— Exercise directions —
Filter the data for lines with the word "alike", then copy every line so identified.

----

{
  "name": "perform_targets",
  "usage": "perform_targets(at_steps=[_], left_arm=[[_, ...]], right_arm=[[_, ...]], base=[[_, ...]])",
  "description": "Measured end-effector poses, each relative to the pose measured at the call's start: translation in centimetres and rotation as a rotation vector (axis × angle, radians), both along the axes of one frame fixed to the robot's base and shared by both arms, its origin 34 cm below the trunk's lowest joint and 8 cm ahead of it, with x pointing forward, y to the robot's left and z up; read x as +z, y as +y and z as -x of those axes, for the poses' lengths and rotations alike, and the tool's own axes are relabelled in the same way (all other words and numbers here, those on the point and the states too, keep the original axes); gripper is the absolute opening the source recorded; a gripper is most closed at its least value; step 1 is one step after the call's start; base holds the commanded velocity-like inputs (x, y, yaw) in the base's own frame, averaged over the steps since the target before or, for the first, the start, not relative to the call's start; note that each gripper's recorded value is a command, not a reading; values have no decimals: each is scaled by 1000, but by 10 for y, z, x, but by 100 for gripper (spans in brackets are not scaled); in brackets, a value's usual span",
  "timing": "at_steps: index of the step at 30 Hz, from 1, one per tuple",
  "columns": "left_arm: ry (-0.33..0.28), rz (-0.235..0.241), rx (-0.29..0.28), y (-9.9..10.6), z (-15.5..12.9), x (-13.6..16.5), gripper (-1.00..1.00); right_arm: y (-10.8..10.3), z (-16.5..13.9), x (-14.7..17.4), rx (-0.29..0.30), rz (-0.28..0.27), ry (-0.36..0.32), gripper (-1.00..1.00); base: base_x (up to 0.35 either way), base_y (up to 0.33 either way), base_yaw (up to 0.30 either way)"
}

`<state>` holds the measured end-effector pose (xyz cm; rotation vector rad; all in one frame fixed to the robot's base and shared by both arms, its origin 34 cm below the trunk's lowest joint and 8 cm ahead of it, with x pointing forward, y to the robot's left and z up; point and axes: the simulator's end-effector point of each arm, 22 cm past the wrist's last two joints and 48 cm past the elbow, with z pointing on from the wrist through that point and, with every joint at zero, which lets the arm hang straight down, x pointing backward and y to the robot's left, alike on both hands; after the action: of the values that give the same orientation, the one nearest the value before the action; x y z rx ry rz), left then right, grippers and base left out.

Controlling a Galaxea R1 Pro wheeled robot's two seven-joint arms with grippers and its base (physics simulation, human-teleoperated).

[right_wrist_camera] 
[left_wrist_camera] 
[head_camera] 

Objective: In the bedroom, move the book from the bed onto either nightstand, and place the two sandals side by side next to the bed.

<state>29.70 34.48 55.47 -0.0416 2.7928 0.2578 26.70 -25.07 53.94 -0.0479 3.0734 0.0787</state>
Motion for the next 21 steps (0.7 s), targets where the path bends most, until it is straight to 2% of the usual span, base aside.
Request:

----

— Task response —
  "description": "Measured end-effector poses, each relative to the pose measured at the call's start: translation in centimetres and rotation as a rotation vector (axis × angle, radians), both along the axes of one frame fixed to the robot's base and shared by both arms, its origin 34 cm below the trunk's lowest joint and 8 cm ahead of it, with x pointing forward, y to the robot's left and z up; read x as +z, y as +y and z as -x of those axes, for the poses' lengths and rotations alike, and the tool's own axes are relabelled in the same way (all other words and numbers here, those on the point and the states too, keep the original axes); gripper is the absolute opening the source recorded; a gripper is most closed at its least value; step 1 is one step after the call's start; base holds the commanded velocity-like inputs (x, y, yaw) in the base's own frame, averaged over the steps since the target before or, for the first, the start, not relative to the call's start; note that each gripper's recorded value is a command, not a reading; values have no decimals: each is scaled by 1000, but by 10 for y, z, x, but by 100 for gripper (spans in brackets are not scaled); in brackets, a value's usual span",
`<state>` holds the measured end-effector pose (xyz cm; rotation vector rad; all in one frame fixed to the robot's base and shared by both arms, its origin 34 cm below the trunk's lowest joint and 8 cm ahead of it, with x pointing forward, y to the robot's left and z up; point and axes: the simulator's end-effector point of each arm, 22 cm past the wrist's last two joints and 48 cm past the elbow, with z pointing on from the wrist through that point and, with every joint at zero, which lets the arm hang straight down, x pointing backward and y to the robot's left, alike on both hands; after the action: of the values that give the same orientation, the one nearest the value before the action; x y z rx ry rz), left then right, grippers and base left out.

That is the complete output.